- Born: Ana María Alvarado November 28, 1968 Mexico City, Mexico
- Occupation(s): Journalist and Television Personality

= Ana María Alvarado =

Mexican journalist (born 1968)

Ana María Alvarado (born November 28, 1968, in Mexico City) is a Mexican journalist.

== Education ==

Alvarado studied Information Science and Technology at Nuevo Mundo University [[:es:Universidad_del_Nuevo_Mundo_(México)|[ES]]].

== Career ==
Alvarado is an entertainment journalist who began her career at Grupo Radio Formula and ended up working for 32 years there as a journalist on the famous program "Todo para la mujer" together with Maxine Woodside.

From 2000 until 2005 she worked on the TV show Cada mañana. Later, she worked with Ingrid Coronado and Fernando del Solar on the Venga la alegría morning show until she was fired in 2012. She has participated in other shows including "Talk Show del padre Alberto", "Sale el Sol" and "Despierta América". She also writes a column in the Mexican newspaper, 24 horas -El Diario that is called, "El precio de la fama". Since 2017, she has been the host of "Sale el sol" for "Imagen Television" TV channel 103 in Mexico.

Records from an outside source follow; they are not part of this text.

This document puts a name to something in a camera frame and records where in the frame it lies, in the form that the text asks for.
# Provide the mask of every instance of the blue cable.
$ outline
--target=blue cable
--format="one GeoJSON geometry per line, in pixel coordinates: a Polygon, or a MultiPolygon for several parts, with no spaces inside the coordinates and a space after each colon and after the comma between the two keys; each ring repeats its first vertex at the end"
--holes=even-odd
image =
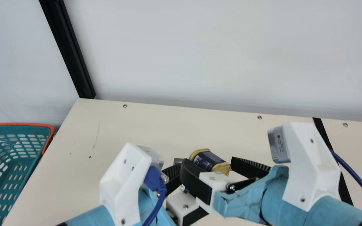
{"type": "Polygon", "coordinates": [[[164,199],[166,197],[167,188],[164,180],[162,179],[162,173],[156,167],[151,166],[145,176],[144,184],[152,191],[157,190],[159,193],[159,198],[155,207],[153,208],[151,214],[143,222],[142,226],[150,226],[152,221],[155,219],[157,213],[160,211],[160,208],[163,206],[164,199]]]}
{"type": "Polygon", "coordinates": [[[149,226],[153,220],[155,219],[157,213],[160,211],[160,208],[163,206],[164,198],[166,197],[167,189],[159,191],[160,197],[157,200],[155,207],[153,208],[151,214],[146,218],[145,222],[143,222],[142,226],[149,226]]]}
{"type": "Polygon", "coordinates": [[[351,176],[356,180],[356,182],[362,187],[362,179],[358,176],[358,174],[340,157],[338,156],[332,149],[329,149],[332,153],[333,157],[336,159],[338,163],[340,163],[344,169],[346,169],[351,176]]]}

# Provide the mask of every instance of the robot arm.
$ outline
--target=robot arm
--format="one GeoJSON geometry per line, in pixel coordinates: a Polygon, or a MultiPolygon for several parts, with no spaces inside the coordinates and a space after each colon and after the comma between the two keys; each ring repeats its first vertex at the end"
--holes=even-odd
{"type": "MultiPolygon", "coordinates": [[[[168,197],[151,225],[189,226],[216,211],[264,225],[362,226],[362,210],[339,200],[340,168],[313,124],[289,123],[268,137],[274,162],[290,168],[233,157],[231,168],[248,177],[235,182],[184,159],[160,177],[168,193],[181,183],[186,189],[168,197]]],[[[159,200],[144,186],[148,170],[162,166],[153,150],[126,144],[100,181],[101,206],[62,225],[142,226],[159,200]]]]}

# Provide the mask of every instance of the white plastic block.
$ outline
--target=white plastic block
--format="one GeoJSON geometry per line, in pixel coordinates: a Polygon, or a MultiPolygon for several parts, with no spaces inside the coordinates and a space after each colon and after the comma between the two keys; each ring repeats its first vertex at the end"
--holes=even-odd
{"type": "Polygon", "coordinates": [[[283,200],[309,211],[324,196],[339,199],[340,168],[313,123],[283,125],[291,166],[283,200]]]}
{"type": "Polygon", "coordinates": [[[205,172],[199,174],[199,179],[202,180],[205,184],[211,187],[211,198],[210,198],[210,205],[204,203],[201,199],[196,198],[196,203],[206,212],[213,213],[213,203],[214,203],[214,195],[218,191],[225,191],[226,186],[228,183],[234,183],[230,180],[229,177],[225,176],[220,172],[205,172]]]}
{"type": "Polygon", "coordinates": [[[199,208],[195,197],[189,193],[177,193],[169,196],[166,202],[166,208],[171,210],[178,218],[178,225],[182,226],[184,217],[199,208]]]}
{"type": "Polygon", "coordinates": [[[127,143],[100,180],[100,204],[110,212],[115,225],[131,226],[140,222],[138,190],[151,166],[145,150],[127,143]]]}

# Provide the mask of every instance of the blue connector plug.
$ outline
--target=blue connector plug
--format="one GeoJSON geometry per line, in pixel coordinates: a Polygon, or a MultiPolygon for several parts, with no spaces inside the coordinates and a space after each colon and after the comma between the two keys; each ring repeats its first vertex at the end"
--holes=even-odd
{"type": "Polygon", "coordinates": [[[156,167],[149,167],[148,173],[146,174],[145,180],[143,181],[146,186],[152,191],[159,191],[162,189],[165,181],[163,180],[163,175],[160,170],[156,167]]]}

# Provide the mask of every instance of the can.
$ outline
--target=can
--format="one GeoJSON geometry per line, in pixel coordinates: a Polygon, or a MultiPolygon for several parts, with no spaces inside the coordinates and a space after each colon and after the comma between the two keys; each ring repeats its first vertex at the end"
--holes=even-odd
{"type": "Polygon", "coordinates": [[[221,172],[226,176],[230,172],[230,164],[207,148],[194,151],[189,160],[207,171],[221,172]]]}

Alvarado was involved in public feuds with television presenter and actress, Yolanda Andrade in 2019 and television presenter, Daniel Bisogno, in 2020 after taking a polygraph test on-air She claimed that Bisogno had told her to die and called her a scorpion. She later feuded with her co-host Gustavo Adolfo Infante in the tv program Sale el Sol in 2022.

She was fired by her co-host Maxine Woodside on "Todo para la mujer" in an unusual situation in February 2023. She was invited back but chose not to return. Alvarado later said she would take her former co-host, Maxine Woodside, to court over the situation.

== Personal life ==
She was diagnosed with a brain tumour in 2020 and announced it publicly via YouTube the same year.